Desde hacía dos semanas no se hablaba de otra cosa que del volcán de Fuencaliente, isla de La Palma. Todavía no le habían puesto nombre, pero la gente se hacía una idea con las imágenes que aparecían en las fotos de la prensa y alguna película en el Telecanarias. El volcán era como un fantasma lejano en blanco y negro, aunque en Las Palmas de Gran Canaria muchas personas decían haber sentido los movimientos sísmicos previos a la erupción, tres islas más allá. Seguramente es verdad, pero ni yo ni persona alguna que yo conociera, percibimos en Gran Canaria esos terremotos de los que se hablaba a posteriori.
El volcán -que acabarían llamándose Teneguía- entró en erupción el martes 26 de octubre de 1971, a media tarde, y estuvo activo hasta el 18 de noviembre (23 días) aunque luego siguió expulsando gases durante meses. Nos enteramos de la erupción al día siguiente, por la prensa, aunque seguramente la radio diría algo en los informativos de Radio Nacional de España (únicos entonces), pero con apenas veinte años no estábamos para escuchar la radio a las nueve de la noche en casa. En los periódicos, fotos, todas distintas, con poca definición en las que se veía lo que se suponía era el volcán, pero lo mismo podría ser otro de archivo o los fuegos artificiales de San Lorenzo.

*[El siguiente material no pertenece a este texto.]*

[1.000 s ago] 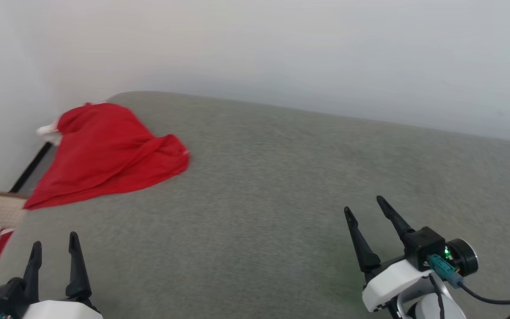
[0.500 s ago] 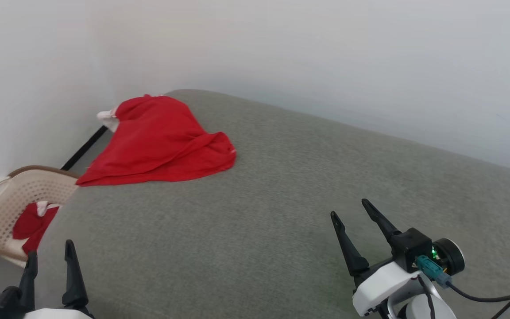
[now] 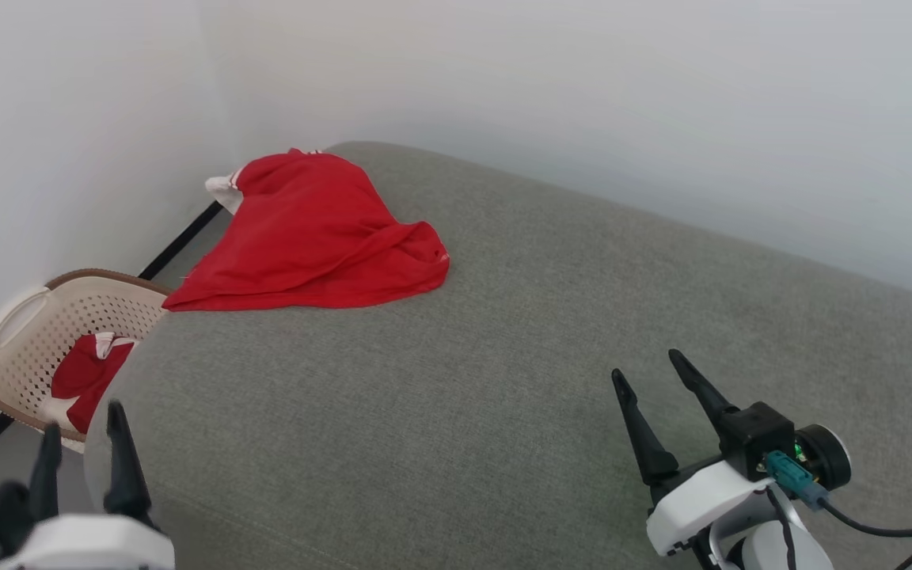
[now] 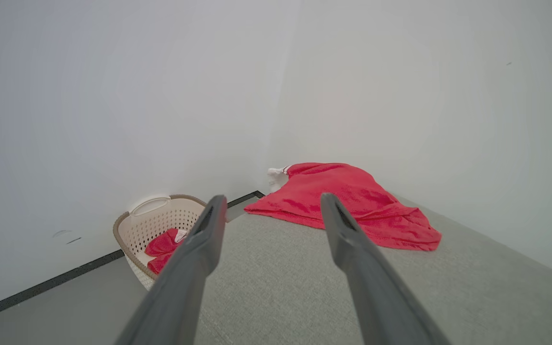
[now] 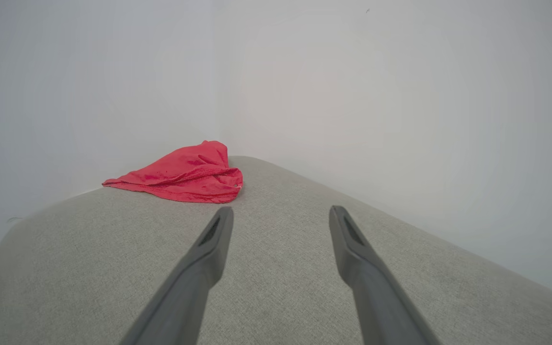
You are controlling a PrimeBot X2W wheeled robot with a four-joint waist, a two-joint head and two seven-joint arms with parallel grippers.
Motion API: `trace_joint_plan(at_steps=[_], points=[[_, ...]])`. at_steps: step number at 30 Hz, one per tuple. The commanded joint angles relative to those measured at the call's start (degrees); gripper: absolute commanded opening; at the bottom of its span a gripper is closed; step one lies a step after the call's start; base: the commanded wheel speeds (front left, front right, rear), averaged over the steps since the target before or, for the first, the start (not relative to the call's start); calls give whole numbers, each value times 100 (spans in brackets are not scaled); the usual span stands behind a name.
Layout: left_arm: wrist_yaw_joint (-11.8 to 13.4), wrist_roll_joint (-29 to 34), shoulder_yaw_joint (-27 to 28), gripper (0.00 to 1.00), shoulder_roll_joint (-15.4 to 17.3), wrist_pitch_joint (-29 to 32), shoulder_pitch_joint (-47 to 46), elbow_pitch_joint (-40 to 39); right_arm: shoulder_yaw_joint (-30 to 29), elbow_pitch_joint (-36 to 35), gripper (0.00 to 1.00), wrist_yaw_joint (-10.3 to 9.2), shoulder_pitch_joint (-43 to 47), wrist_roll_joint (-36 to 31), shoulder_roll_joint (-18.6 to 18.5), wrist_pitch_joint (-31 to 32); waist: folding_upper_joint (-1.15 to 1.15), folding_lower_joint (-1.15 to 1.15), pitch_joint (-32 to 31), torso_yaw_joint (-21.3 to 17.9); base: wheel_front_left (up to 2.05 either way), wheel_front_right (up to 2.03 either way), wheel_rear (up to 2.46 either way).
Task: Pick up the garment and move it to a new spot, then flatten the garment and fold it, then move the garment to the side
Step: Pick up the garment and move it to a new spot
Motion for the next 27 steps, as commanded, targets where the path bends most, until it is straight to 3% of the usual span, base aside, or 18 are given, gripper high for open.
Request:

La desbandada de grancanarios hacia La Palma a ver el volcán se produjo el fin de semana siguiente, porque encima el lunes era 1 de noviembre -Todos los Santos- y había puente. Los más afortunados encontraron billetes de avión -vía Tenerife- y alojamiento en el Parador de Santa Cruz o en algunos otros establecimientos de menos categoría. La mayoría tuvo que alistarse entre los pasajeros del correíllo, con escala, e incluso transbordo, en Santa Cruz de Tenerife. Una vez en La Palma, era toda una aventura pillar una guagua hasta Fuencaliente, o, si tenían dinero, se unían cuatro y pagaban un taxi. Se asomaban a la curva de la carretera por encima del volcán, desde donde no dejaba pasar la Guardia Civil, y contemplaban durante un rato el surtidor de lava, que luego corría hacia el mar cercano como una barranquera. Verlo de noche era más espectacular, y hubo mucha gente que pasó la noche al raso hasta primera hora de la mañana, cuando pasara la desvencijada guagua inglesa que los devolvería a Santa Cruz, al correíllo y a su isla, que entre tanto ajetreo les pareció muy distante.
Cuando se le preguntaba por los detalles a aquellos que presumían de haber estado cerca del fenómeno geológico, que vieron la erupción entre brumas de cansancio, solían explicarse: «Pues un volcán, lo que viene siendo un volcán». Vale.